Content starts
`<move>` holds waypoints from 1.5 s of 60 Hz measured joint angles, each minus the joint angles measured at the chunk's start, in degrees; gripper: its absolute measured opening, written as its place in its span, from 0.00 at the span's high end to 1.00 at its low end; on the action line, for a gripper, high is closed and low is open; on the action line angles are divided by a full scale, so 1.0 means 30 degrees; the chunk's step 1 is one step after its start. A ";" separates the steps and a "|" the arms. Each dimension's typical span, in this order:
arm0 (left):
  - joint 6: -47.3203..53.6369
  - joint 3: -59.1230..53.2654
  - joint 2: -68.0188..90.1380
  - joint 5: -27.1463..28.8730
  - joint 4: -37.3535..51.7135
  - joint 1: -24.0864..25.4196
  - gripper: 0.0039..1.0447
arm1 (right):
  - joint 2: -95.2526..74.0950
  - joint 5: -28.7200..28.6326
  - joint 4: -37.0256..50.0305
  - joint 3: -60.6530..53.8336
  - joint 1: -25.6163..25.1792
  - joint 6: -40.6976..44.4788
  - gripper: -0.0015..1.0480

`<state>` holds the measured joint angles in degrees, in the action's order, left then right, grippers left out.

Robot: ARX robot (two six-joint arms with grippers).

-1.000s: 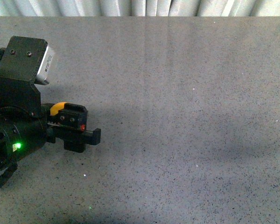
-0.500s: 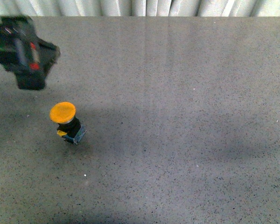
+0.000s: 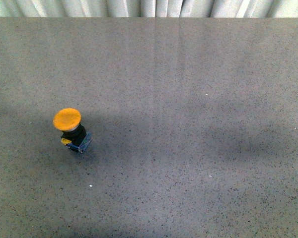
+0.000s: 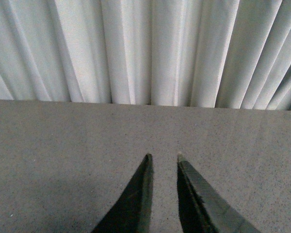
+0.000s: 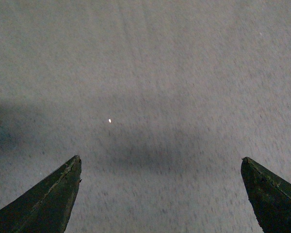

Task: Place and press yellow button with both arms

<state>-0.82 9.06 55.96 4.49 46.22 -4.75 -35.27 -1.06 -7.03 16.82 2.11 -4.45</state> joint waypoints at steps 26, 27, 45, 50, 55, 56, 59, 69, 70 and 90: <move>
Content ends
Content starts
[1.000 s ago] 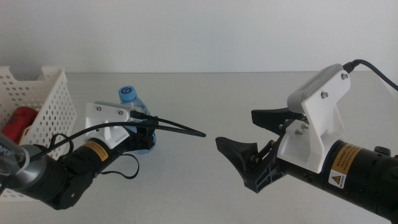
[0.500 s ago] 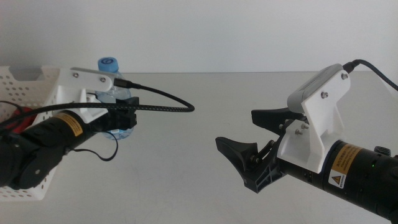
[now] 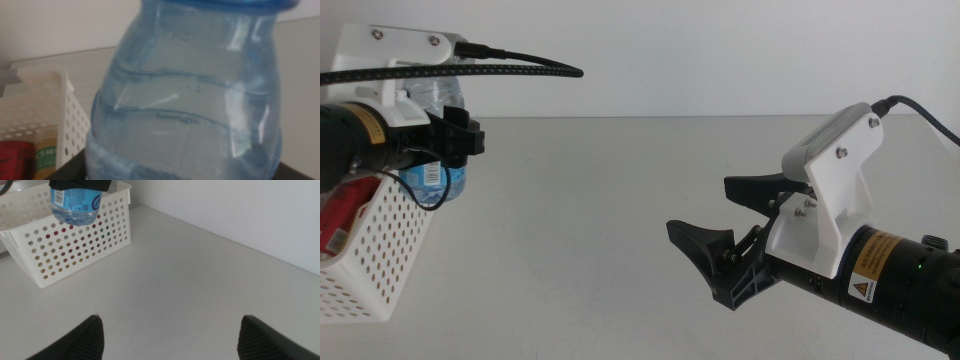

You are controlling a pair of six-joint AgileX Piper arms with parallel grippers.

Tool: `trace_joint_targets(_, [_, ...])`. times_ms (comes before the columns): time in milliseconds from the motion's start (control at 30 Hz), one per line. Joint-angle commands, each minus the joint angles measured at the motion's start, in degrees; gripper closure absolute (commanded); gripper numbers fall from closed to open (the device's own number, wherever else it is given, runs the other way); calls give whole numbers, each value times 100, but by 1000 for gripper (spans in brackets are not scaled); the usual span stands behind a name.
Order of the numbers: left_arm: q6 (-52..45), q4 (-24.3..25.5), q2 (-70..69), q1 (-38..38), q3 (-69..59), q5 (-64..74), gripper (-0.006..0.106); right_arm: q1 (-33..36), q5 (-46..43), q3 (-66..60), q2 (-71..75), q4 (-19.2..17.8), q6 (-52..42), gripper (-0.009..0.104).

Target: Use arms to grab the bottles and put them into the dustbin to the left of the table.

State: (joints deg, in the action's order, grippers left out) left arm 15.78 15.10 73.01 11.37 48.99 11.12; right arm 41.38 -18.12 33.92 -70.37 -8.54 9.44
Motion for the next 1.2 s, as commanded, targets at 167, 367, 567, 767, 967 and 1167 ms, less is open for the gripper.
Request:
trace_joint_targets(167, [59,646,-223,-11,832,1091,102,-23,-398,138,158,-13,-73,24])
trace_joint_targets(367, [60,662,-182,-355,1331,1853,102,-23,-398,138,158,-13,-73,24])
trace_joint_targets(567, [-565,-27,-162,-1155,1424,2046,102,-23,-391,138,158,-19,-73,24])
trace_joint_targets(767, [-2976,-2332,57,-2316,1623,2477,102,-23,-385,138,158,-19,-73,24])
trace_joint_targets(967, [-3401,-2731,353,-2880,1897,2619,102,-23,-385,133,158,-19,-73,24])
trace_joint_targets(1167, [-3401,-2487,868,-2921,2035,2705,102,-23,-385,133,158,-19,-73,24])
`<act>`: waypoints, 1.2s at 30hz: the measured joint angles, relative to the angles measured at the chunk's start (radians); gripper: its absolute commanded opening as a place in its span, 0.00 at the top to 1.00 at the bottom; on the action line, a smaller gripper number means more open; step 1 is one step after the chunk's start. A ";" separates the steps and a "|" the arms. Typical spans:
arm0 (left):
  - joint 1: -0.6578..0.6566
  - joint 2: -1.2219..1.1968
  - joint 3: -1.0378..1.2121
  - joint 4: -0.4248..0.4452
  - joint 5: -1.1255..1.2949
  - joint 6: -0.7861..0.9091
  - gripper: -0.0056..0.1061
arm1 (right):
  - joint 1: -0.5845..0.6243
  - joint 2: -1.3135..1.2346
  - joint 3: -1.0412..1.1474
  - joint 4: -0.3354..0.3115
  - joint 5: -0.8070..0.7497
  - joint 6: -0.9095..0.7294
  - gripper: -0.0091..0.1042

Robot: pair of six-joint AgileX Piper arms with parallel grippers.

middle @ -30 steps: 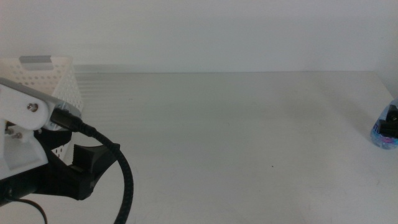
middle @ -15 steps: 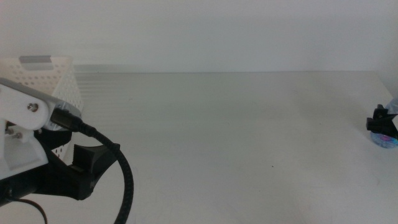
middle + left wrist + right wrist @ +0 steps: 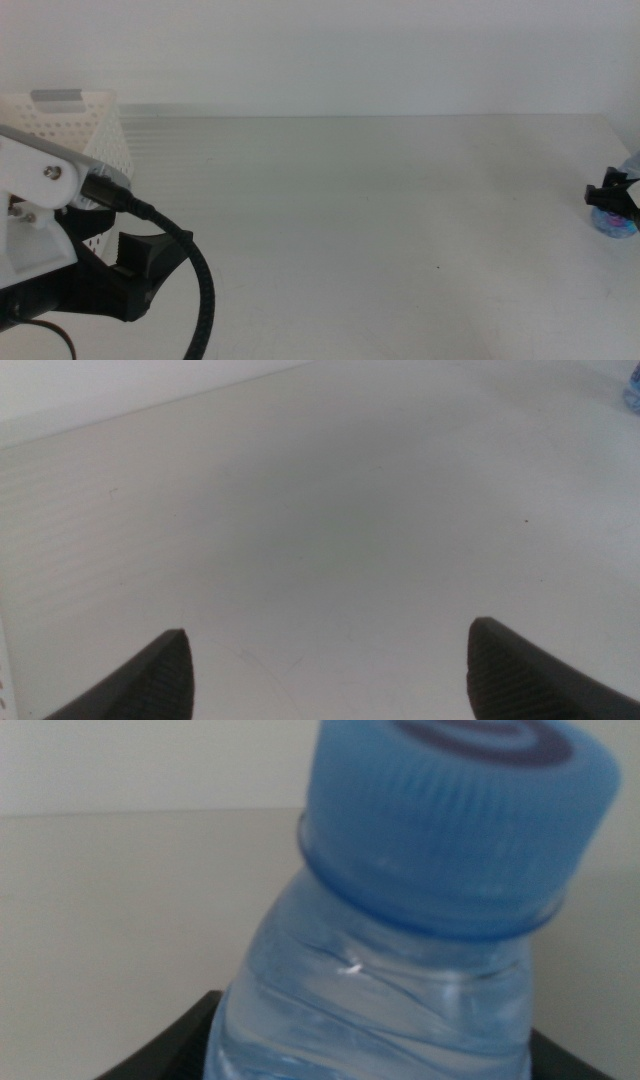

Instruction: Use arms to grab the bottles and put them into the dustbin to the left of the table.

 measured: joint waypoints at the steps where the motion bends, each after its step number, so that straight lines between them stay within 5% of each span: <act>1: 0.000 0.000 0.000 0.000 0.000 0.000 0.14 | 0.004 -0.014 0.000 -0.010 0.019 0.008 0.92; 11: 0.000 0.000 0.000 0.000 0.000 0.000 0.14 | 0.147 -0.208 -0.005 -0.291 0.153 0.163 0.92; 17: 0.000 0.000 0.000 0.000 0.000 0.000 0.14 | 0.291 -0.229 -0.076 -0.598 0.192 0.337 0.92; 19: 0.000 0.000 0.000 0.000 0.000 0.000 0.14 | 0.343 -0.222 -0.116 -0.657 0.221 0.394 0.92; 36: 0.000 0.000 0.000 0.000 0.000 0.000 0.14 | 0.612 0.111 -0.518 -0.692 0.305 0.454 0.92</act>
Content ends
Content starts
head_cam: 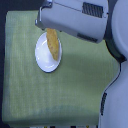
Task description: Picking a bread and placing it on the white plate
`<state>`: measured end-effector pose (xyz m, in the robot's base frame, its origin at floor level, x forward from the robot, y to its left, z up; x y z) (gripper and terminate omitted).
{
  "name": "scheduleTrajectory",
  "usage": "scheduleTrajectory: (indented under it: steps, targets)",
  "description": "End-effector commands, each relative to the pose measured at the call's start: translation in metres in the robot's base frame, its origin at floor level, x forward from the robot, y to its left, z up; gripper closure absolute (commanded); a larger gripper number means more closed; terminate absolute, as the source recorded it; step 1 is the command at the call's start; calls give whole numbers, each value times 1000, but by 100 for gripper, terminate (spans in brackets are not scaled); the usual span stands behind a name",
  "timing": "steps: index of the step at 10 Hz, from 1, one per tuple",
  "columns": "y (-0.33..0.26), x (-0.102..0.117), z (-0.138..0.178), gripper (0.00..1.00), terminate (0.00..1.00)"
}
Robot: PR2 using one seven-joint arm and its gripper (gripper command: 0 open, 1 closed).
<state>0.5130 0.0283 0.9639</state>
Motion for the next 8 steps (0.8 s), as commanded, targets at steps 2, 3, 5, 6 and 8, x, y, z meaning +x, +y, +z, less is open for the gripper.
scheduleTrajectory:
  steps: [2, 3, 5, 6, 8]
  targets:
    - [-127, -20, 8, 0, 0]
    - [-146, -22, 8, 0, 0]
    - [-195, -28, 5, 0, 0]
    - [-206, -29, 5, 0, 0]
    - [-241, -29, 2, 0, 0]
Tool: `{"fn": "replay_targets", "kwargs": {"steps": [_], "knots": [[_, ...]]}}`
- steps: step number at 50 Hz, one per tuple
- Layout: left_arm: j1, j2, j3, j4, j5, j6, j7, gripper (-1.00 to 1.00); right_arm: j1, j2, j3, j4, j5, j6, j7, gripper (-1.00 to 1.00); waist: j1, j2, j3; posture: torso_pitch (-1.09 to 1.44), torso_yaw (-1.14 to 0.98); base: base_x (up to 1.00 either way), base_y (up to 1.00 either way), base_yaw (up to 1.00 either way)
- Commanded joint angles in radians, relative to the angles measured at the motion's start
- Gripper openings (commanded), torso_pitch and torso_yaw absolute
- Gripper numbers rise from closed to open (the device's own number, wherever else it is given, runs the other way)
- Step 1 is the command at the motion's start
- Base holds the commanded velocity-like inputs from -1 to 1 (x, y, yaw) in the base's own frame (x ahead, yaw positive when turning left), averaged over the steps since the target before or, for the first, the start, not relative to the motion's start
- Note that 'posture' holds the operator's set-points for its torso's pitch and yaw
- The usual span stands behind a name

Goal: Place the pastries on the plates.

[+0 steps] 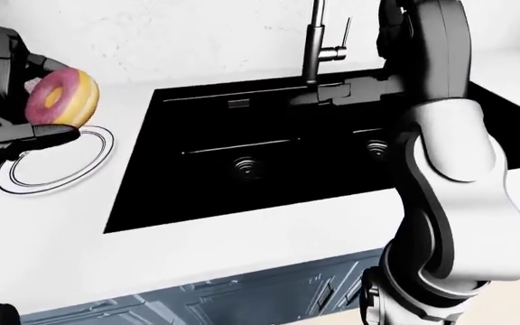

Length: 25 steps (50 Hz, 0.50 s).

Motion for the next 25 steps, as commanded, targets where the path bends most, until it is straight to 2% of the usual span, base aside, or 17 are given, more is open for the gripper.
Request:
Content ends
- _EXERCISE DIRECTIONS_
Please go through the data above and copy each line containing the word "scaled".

- _TASK SOLUTION_
Tool: `trace_joint_targets(_, [_, ...])`. times_ms (comes before the columns): time in milliseconds from the motion's start (control at 30 Hz), one per line. Joint-angle commands, each minus the joint angles measured at the motion's start, in degrees; gripper closure absolute (commanded); gripper numbers fall from closed to open (the device's own number, wherever else it is given, runs the other way); calls give whole numbers, each value times 100, but by 1000 for gripper (spans in brackets are not scaled); the usual span stands behind a name.
  "description": "End-effector commands, each relative to the pose measured at the call's start: translation in metres in the robot's base frame, its origin at floor level, x forward from the robot, y to its left, z up; gripper closure absolute (commanded); a larger gripper number means more closed; terminate absolute, as the source recorded it; step 1 is the command at the call's start; calls give whole numbers, each value times 1000, but by 100 for gripper, terminate (spans in brackets are not scaled); the usual span stands behind a name",

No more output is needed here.